### THE PROBLEM
The response should be the data again, identical in every line.

### DATA FOR REVIEW

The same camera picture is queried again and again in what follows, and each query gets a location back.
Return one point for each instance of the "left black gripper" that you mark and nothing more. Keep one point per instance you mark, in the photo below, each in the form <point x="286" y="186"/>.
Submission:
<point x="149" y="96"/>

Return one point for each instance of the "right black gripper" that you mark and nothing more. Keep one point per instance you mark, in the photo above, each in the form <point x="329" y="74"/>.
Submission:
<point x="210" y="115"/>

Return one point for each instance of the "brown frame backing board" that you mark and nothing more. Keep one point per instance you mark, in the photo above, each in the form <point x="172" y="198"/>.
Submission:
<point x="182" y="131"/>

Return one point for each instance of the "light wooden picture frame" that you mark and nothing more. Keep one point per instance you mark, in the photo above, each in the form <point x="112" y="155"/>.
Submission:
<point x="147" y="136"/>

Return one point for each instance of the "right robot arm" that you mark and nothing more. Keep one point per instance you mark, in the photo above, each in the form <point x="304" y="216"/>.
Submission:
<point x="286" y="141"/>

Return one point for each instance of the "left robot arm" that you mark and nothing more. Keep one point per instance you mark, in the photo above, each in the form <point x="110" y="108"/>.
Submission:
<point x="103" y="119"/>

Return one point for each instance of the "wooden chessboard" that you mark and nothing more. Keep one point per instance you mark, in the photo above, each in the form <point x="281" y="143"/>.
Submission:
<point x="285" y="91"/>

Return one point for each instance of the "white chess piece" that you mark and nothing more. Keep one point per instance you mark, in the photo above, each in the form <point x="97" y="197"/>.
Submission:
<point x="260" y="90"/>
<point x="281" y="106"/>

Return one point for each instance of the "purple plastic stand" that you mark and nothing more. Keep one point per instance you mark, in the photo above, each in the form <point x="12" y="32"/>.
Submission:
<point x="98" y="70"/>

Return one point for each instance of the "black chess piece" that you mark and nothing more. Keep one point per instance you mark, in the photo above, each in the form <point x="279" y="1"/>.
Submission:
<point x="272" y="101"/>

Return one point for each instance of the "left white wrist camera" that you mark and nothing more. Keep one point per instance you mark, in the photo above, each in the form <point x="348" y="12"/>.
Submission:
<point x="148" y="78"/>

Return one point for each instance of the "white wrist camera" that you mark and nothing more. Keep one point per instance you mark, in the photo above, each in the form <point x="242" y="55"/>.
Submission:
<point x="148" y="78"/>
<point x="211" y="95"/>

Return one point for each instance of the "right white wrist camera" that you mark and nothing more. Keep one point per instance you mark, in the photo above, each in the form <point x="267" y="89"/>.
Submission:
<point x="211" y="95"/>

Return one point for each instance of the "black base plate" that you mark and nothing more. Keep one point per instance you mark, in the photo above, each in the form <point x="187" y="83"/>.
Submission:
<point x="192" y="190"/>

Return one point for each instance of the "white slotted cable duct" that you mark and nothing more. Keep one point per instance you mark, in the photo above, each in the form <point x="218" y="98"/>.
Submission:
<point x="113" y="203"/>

### ANSWER FOR THIS EXERCISE
The same camera picture is queried again and again in what follows, and each query gets a location back.
Return one point for each instance of the "left black gripper" that you mark and nothing more. Keep one point per instance you mark, in the photo below, each in the form <point x="286" y="186"/>.
Submission:
<point x="149" y="96"/>

Return one point for each instance of the "right black gripper" that you mark and nothing more. Keep one point per instance you mark, in the photo above, each in the form <point x="329" y="74"/>.
Submission:
<point x="210" y="115"/>

Return one point for each instance of the "brown frame backing board" that you mark and nothing more. Keep one point per instance you mark, in the photo above, each in the form <point x="172" y="198"/>.
Submission:
<point x="182" y="131"/>

Return one point for each instance of the "light wooden picture frame" that you mark and nothing more. Keep one point per instance you mark, in the photo above, each in the form <point x="112" y="155"/>.
Submission:
<point x="147" y="136"/>

Return one point for each instance of the "right robot arm" that you mark and nothing more. Keep one point per instance you mark, in the photo above, each in the form <point x="304" y="216"/>.
Submission:
<point x="286" y="141"/>

Return one point for each instance of the "left robot arm" that you mark and nothing more. Keep one point per instance you mark, in the photo above, each in the form <point x="110" y="108"/>.
Submission:
<point x="103" y="119"/>

Return one point for each instance of the "wooden chessboard" that you mark and nothing more. Keep one point per instance you mark, in the photo above, each in the form <point x="281" y="143"/>.
Submission:
<point x="285" y="91"/>

Return one point for each instance of the "white chess piece" that you mark and nothing more. Keep one point per instance you mark, in the photo above, each in the form <point x="97" y="197"/>.
Submission:
<point x="260" y="90"/>
<point x="281" y="106"/>

Return one point for each instance of the "purple plastic stand" that you mark and nothing more. Keep one point per instance you mark, in the photo above, each in the form <point x="12" y="32"/>.
Submission:
<point x="98" y="70"/>

Return one point for each instance of the "black chess piece" that you mark and nothing more. Keep one point per instance you mark, in the photo above, each in the form <point x="279" y="1"/>.
Submission:
<point x="272" y="101"/>

Return one point for each instance of the "left white wrist camera" that you mark and nothing more. Keep one point per instance you mark, in the photo above, each in the form <point x="348" y="12"/>.
Submission:
<point x="148" y="78"/>

Return one point for each instance of the "white wrist camera" that you mark and nothing more. Keep one point per instance you mark, in the photo above, each in the form <point x="242" y="55"/>.
Submission:
<point x="148" y="78"/>
<point x="211" y="95"/>

Return one point for each instance of the "right white wrist camera" that you mark and nothing more. Keep one point per instance you mark, in the photo above, each in the form <point x="267" y="89"/>.
Submission:
<point x="211" y="95"/>

Return one point for each instance of the "black base plate" that you mark and nothing more. Keep one point per instance you mark, in the photo above, each in the form <point x="187" y="83"/>.
Submission:
<point x="192" y="190"/>

Return one point for each instance of the "white slotted cable duct" that you mark and nothing more. Keep one point per instance you mark, in the photo above, each in the form <point x="218" y="98"/>.
Submission:
<point x="113" y="203"/>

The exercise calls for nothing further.